Many members of Pakistan’s military establishment despise Zardari for his past alleged corruption and for interfering in sensitive security policy since he was elected last year. Given that the last period of military rule ended only in 2008 and had become deeply unpopular, the army is thought to be wary of seizing power again. The chief military spokesman, Maj. Gen. Athar Abbas, didn’t return calls seeking comment.

The Supreme Court appeared to deal the final blow to Zardari last month when it ruled that an amnesty that had ended pending corruption cases against the president and some ministers was unconstitutional.

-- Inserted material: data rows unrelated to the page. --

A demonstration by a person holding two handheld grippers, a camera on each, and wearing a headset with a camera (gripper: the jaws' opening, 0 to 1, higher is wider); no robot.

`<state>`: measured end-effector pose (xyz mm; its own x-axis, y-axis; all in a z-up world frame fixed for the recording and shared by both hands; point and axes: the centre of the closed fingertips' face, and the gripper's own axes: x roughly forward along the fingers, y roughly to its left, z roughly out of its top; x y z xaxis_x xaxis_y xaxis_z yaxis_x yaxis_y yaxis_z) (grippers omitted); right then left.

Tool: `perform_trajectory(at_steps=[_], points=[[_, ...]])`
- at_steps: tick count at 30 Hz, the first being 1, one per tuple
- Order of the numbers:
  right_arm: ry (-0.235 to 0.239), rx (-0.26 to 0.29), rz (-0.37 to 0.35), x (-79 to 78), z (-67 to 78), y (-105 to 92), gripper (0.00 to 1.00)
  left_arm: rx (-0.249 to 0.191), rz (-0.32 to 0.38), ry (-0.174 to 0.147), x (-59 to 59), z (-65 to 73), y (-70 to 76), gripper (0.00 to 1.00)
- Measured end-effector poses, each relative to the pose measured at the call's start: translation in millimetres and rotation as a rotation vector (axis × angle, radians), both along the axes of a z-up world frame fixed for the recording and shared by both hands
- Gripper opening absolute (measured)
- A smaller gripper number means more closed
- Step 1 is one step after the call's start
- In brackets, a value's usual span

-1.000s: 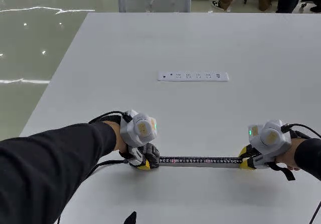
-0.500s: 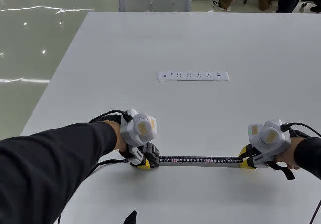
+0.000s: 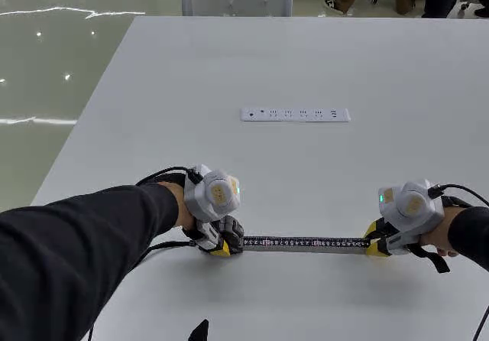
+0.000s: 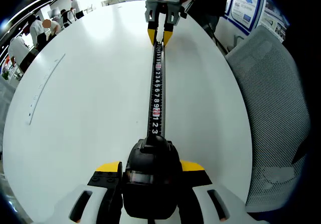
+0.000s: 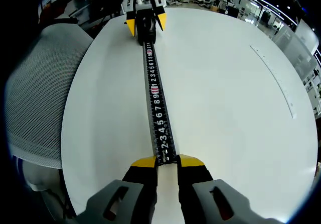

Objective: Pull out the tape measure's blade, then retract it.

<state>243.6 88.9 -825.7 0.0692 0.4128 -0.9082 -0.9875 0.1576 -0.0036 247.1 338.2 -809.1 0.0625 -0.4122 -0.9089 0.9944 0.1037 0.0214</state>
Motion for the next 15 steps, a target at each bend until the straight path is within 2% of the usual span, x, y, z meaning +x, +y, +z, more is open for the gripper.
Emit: perform_trajectory(at_steps=[5,6,7,8,9,12,15], points=[[0.006,0.002,-0.007,-0.1,0.3,0.4,0.11,0.002,0.0,0.001,0.1,0.0,0.1,0.39],[0.012,-0.002,-0.013,0.3,0.1,0.6,0.11,0.007,0.012,0.014,1.0,-0.2,0.3,0.39],[0.01,-0.014,0.002,0.0,-0.2,1.1,0.11,0.008,0.01,0.02,2.2,-0.3,0.4,0.39],[-0.005,-0.051,0.053,0.1,-0.4,1.3,0.12,0.007,0.012,0.029,2.2,-0.4,0.6,0.39],[-0.013,-0.076,0.069,0.8,-0.6,0.9,0.12,0.008,0.01,0.028,0.9,-0.7,0.4,0.39],[0.001,-0.084,0.046,1.4,-1.5,2.7,0.13,0.015,-0.016,0.016,-1.1,-1.7,0.3,0.4],[0.013,-0.068,0.009,2.0,-1.3,1.3,0.13,0.011,0.006,0.003,1.3,-0.4,0.5,0.41]])
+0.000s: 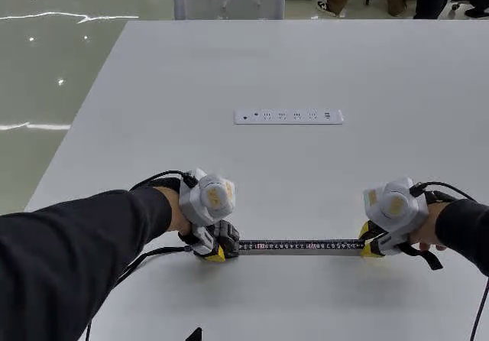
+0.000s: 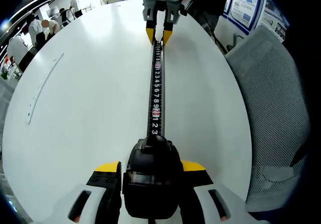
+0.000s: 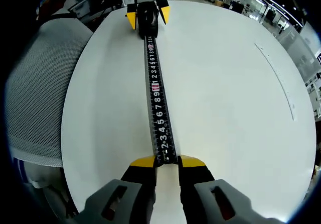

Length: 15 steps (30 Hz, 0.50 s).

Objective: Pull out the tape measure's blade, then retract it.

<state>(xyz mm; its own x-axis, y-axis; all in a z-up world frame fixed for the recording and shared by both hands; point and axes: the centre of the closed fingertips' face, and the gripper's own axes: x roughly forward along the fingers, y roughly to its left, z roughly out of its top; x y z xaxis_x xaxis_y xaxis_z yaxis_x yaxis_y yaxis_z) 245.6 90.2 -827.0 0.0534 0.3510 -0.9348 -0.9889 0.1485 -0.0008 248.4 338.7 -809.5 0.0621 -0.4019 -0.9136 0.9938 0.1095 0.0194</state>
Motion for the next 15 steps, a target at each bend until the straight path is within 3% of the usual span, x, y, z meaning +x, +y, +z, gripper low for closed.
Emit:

After the court verdict Dec. 16, however, no one resigned from the government, and Zardari's political party decided to fight the graft charges in the courts. Prime Minister Yousuf Raza Gilani, who some speculated could be separated from Zardari, leaped to the defense of the president.

Zardari also got strong backing from the leader of the Awami National Party, which runs the provincial government in Pakistan's insurgency-plagued North West Frontier Province. In recent days, three of the four provincial parliaments passed resolutions in favor of the president.

Crucially, opposition leader Nawaz Sharif, whom a military coup ousted from his post as prime minister in 1999, hasn’t called for Zardari’s resignation and has warned against unconstitutional moves. “Our problems are the gift of dictatorship,” Sharif said Wednesday.

“The politicians as a whole are behaving very maturely,” said Ayaz Amir, a member of parliament with Sharif’s party, the Pakistan Muslim League-N. “It’s because of the perception on the part of the political class that if the (democratic) system goes, then everything goes down the drain.”